▶ The problem
Search the data for the word "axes" and copy each line that has it.

===============

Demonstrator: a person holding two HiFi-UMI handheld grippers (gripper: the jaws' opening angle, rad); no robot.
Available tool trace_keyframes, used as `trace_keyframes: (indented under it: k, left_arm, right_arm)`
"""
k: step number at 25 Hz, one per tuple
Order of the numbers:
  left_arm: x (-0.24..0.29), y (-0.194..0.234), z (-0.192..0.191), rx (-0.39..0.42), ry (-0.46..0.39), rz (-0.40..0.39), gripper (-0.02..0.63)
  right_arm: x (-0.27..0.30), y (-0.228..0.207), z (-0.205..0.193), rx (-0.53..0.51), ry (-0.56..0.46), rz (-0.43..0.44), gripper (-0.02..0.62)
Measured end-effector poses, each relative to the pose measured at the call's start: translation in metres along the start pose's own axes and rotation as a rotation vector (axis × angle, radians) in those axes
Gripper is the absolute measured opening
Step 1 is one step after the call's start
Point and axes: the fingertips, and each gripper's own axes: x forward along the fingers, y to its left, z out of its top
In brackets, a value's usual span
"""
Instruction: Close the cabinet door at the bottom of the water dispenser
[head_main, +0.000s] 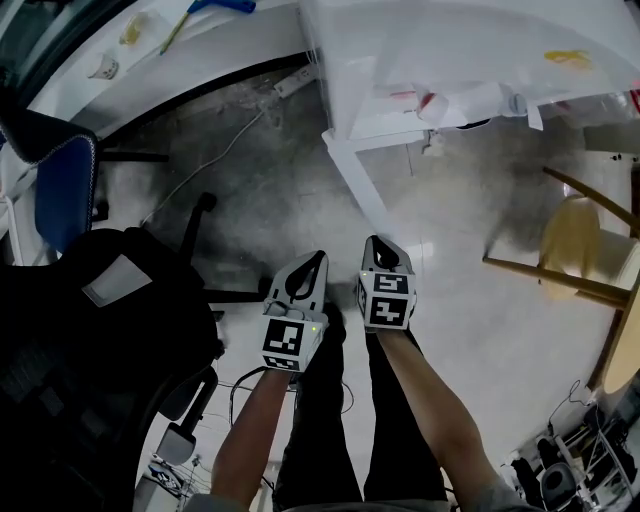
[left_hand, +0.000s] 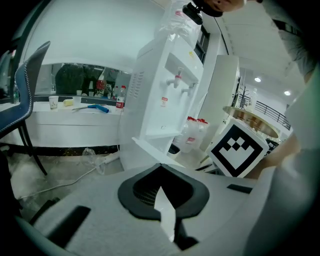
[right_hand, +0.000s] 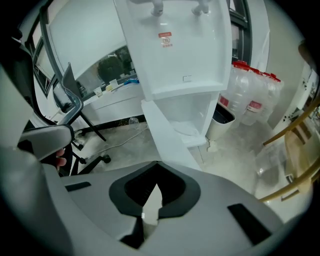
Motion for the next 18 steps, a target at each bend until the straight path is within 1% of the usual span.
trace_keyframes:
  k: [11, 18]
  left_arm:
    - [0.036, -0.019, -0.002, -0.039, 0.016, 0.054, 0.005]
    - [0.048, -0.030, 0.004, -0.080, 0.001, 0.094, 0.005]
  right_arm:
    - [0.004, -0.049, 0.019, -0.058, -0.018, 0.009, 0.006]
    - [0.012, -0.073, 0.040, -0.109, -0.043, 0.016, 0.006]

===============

▶ Response to this task
Measured end-effector poses, each relative to the pose measured at the call's start: translation in metres along the start pose's own axes and rotation as a rotation vector (axis × angle, radians) in those axes
Point and axes: the fingertips, and each gripper's own axes: x forward along the fingers, y to its left, z out of its top

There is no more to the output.